*** Opening of SOURCE INFORMATION ***

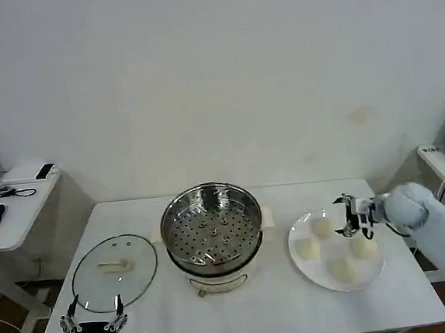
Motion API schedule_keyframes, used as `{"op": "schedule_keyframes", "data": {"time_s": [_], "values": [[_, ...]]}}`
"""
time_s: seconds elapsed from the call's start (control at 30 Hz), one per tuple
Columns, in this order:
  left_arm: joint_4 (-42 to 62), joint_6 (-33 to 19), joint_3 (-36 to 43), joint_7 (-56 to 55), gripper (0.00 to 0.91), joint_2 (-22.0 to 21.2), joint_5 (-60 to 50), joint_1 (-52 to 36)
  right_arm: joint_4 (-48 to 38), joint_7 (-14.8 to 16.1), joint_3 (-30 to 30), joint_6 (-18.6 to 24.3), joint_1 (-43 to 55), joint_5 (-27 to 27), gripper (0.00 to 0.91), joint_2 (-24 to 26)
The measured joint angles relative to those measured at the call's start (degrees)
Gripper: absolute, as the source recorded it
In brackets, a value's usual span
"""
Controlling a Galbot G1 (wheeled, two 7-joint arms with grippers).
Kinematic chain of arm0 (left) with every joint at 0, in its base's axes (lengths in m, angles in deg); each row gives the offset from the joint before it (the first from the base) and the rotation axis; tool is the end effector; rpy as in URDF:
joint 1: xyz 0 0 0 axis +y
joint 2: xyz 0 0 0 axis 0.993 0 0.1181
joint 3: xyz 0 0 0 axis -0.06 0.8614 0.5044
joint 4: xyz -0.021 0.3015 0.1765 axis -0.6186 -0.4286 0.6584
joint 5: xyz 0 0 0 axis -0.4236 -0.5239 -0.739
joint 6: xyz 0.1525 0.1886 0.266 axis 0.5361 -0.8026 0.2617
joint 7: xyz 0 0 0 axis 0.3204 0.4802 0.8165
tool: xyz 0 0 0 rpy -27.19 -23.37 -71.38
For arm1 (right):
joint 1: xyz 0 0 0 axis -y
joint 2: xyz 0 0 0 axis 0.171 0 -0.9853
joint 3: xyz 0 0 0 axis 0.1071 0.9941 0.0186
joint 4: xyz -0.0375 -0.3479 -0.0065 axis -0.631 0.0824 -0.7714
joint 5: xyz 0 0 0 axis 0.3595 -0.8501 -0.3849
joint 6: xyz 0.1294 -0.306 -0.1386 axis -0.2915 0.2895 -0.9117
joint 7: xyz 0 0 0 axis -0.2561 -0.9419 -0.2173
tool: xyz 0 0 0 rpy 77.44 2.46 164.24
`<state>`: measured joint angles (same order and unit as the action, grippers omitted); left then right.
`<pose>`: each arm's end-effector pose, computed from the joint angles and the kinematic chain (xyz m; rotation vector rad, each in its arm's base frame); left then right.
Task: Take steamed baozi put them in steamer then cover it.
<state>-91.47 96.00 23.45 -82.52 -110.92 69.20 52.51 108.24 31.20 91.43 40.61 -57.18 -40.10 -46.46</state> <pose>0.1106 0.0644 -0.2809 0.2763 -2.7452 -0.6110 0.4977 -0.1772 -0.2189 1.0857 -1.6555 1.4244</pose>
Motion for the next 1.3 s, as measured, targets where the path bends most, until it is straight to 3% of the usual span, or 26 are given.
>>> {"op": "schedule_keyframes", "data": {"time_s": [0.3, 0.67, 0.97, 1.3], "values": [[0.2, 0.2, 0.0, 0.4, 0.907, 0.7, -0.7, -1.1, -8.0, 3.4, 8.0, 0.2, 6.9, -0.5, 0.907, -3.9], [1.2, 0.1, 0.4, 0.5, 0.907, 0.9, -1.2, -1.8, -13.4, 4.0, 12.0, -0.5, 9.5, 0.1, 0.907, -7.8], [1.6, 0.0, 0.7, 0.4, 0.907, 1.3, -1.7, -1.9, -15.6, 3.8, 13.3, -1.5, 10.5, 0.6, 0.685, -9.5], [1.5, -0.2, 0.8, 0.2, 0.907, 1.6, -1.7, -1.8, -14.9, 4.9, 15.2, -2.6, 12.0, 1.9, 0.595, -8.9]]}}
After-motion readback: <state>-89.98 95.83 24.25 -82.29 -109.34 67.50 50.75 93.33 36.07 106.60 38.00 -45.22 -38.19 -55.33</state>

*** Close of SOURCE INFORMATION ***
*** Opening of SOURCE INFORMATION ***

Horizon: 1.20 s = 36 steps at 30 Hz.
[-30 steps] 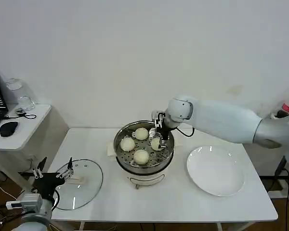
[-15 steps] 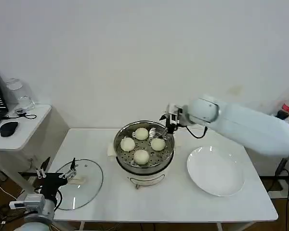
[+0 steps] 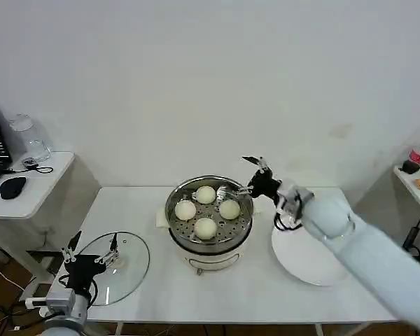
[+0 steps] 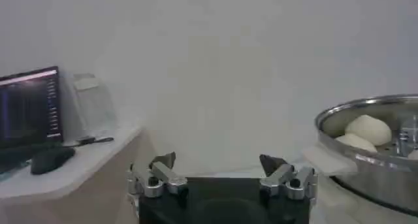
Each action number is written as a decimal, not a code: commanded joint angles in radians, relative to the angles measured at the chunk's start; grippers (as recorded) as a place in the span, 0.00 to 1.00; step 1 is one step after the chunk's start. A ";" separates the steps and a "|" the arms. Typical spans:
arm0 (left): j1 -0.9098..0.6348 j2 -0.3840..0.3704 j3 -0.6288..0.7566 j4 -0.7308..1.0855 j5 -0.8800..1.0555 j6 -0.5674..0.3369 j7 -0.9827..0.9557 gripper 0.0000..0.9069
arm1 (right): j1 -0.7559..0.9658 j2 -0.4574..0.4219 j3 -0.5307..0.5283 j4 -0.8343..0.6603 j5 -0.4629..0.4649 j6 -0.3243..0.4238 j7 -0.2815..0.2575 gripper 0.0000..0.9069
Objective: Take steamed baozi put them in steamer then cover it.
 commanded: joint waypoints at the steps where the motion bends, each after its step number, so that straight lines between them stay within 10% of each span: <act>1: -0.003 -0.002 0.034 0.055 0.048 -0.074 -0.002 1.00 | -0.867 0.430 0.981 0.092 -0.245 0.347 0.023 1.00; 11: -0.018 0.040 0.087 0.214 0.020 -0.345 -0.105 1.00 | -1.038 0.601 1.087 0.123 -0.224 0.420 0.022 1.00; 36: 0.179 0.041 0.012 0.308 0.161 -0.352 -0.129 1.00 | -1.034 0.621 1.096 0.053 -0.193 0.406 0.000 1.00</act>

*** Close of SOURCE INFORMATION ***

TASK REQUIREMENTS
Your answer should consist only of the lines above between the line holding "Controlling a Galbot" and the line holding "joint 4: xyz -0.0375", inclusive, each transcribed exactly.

WRITTEN RESPONSE
Controlling a Galbot G1 (wheeled, two 7-joint arms with grippers).
Kinematic chain of arm0 (left) with every joint at 0, in its base's axes (lengths in m, angles in deg); each row gives the offset from the joint before it (the first from the base) and the rotation axis; tool is the end effector; rpy as in URDF:
joint 1: xyz 0 0 0 axis +y
joint 2: xyz 0 0 0 axis 0.993 0 0.1181
joint 3: xyz 0 0 0 axis -0.06 0.8614 0.5044
joint 4: xyz -0.021 0.3015 0.1765 axis -0.6186 -0.4286 0.6584
joint 5: xyz 0 0 0 axis -0.4236 -0.5239 -0.739
joint 6: xyz 0.1525 0.1886 0.266 axis 0.5361 -0.8026 0.2617
joint 7: xyz 0 0 0 axis 0.3204 0.4802 0.8165
tool: xyz 0 0 0 rpy -27.19 -23.37 -71.38
For arm1 (right):
joint 1: xyz 0 0 0 axis -y
joint 2: xyz 0 0 0 axis 0.171 0 -0.9853
joint 3: xyz 0 0 0 axis 0.1071 0.9941 0.0186
joint 4: xyz -0.0375 -0.3479 -0.0065 axis -0.631 0.0824 -0.7714

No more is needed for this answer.